米国株は9日続伸を終えた。原油高、FRBのタカ派的な織り込み、AI関連のネガティブニュースがリスクセンチメントを圧迫した。S&P500は0.74%下落、ナスダックは0.89%安。等加重S&P500も0.42%下落しており、限定的な動きではなく広範な調整であることを示唆する。ブロードコムのAI向けチップ売上高見通しが市場予想を下回り、時間外取引で株価は13%超下落。セクター全体の地合いにも重しとなった。
主導株も弱含み、「マグニフィセント7」は1.25%下落して相場全体の重荷となった。一方で、フィラデルフィア半導体株指数は1.39%上昇し、最高値を更新した。欧州株は総じて下落し、STOXX600は0.66%安、独DAXは1.31%安、仏CAC40は0.71%安、伊FTSE MIBは1.07%安。アジア株指数とビットコインも下落し、世界の株式市場でリスクオフの動きが広がった。
市場心理の転換とディフェンシブ姿勢
米国株の9日続伸が止まったことを受け、市場心理の明確な転換が見られる。タカ派的な金利見通しと、AI売上高予想の失望が慎重姿勢を強めた。VIX指数は15%超上昇して16.5で引けており、今後数週間に向けて投資家がヘッジ需要を強めていることを示す。

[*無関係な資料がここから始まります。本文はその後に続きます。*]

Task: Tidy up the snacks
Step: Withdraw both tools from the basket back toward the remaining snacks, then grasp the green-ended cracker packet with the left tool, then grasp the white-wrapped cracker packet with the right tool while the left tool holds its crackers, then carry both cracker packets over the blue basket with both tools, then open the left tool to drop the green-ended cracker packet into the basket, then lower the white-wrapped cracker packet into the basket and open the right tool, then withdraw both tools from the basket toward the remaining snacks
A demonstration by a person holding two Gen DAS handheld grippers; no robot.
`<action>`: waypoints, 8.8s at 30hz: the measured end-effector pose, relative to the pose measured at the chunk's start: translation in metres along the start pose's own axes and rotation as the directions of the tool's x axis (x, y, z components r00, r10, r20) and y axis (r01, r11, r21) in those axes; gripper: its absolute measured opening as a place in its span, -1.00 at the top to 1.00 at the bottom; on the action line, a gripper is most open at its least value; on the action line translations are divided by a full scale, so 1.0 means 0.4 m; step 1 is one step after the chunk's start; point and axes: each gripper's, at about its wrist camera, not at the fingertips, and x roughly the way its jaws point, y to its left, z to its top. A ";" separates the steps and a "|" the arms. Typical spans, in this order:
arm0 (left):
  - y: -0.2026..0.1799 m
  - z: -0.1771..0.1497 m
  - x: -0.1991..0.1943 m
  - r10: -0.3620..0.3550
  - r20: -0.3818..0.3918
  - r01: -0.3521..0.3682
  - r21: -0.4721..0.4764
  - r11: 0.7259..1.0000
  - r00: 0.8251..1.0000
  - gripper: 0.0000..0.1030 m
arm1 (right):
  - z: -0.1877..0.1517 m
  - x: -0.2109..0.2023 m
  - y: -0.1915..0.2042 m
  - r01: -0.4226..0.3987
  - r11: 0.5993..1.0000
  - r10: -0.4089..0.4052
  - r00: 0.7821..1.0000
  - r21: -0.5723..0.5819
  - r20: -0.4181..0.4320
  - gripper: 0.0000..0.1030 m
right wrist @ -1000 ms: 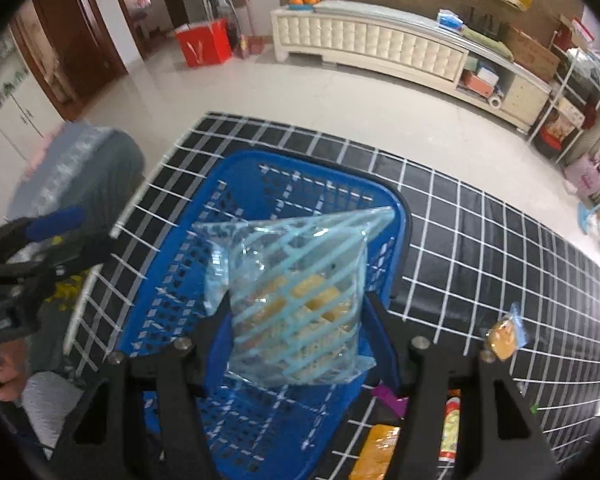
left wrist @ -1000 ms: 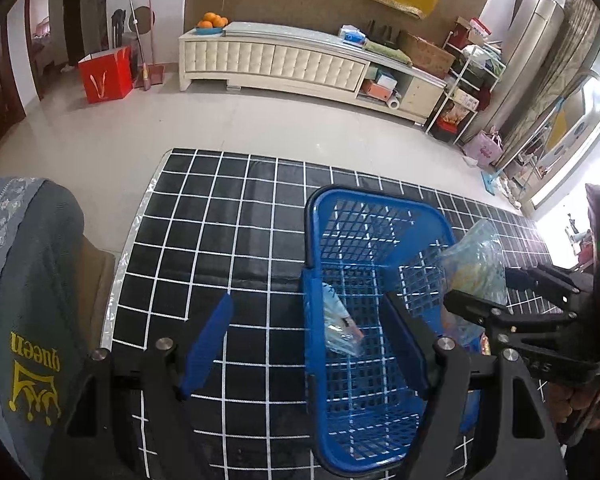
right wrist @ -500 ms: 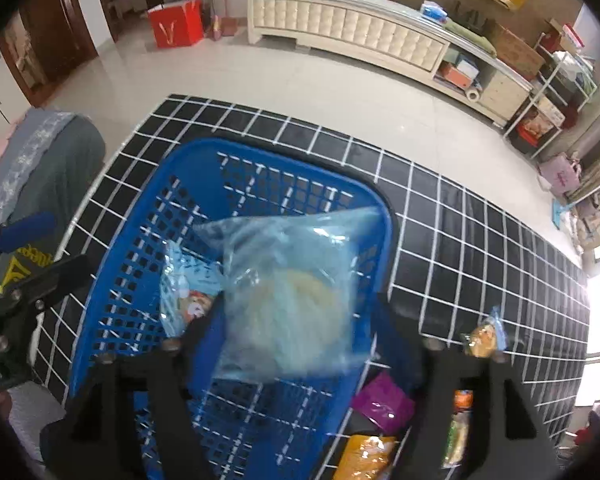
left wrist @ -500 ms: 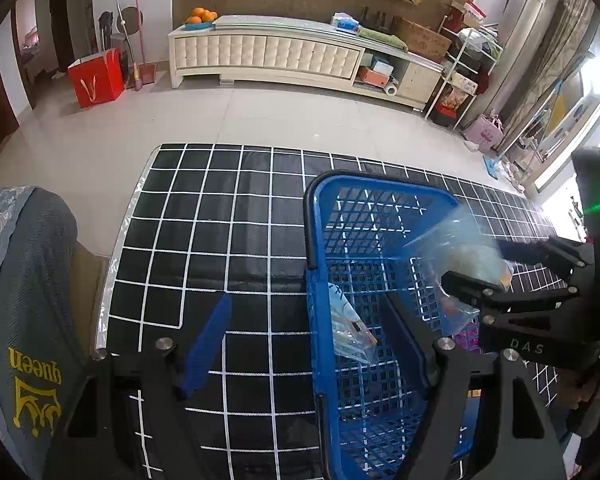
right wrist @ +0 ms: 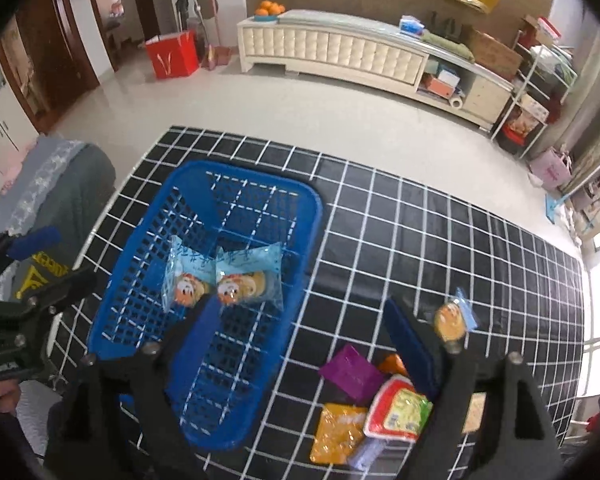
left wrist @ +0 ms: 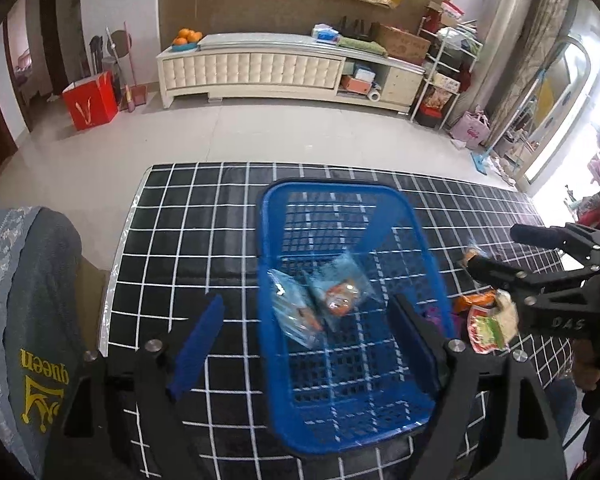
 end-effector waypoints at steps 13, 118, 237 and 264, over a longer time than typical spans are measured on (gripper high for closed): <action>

「マグニフィセント7」のアンダーパフォームは主要な懸念材料だ。これらの銘柄が年初来の上昇を牽引してきたためである。ナスダック100連動ETF(QQQ)のプット/コール・レシオは1.3まで上昇し、2026年4月下旬に相場が不安定化した局面以来の高水準となった。このことは、ディフェンシブな構え(上昇が行き過ぎた大型ハイテク銘柄へのプット購入、あるいはロングポジションのヘッジとしてアウト・オブ・ザ・マネーのコール売り)を検討すべき局面を示唆する。
セクター・ローテーションとマクロ逆風
主要AI関連企業の見通しが調整を誘発した一方、半導体株指数が最高値を更新している点は、状況が一枚岩ではないことを示している。テックからの全面撤退というより、テック内でのローテーションが進む可能性がある。たとえばSOXX(半導体ETF)をロングにしつつ、上昇が大きくバリュエーションの高い特定のAIソフトウェア株をショートする、といったペアトレードに機会があるとみる。
マクロ環境も支援材料が薄れつつある。WTI原油は1バレル=85ドルを上回り、インフレ懸念を再燃させている。次回FOMC(6月18日)まで2週間という中、フェデラルファンド金利先物が示す利下げ確率は9月以前で20%未満に低下した。この背景は慎重姿勢の維持を正当化し、「高金利の長期化」が株式バリュエーションの上値を抑える可能性が高い。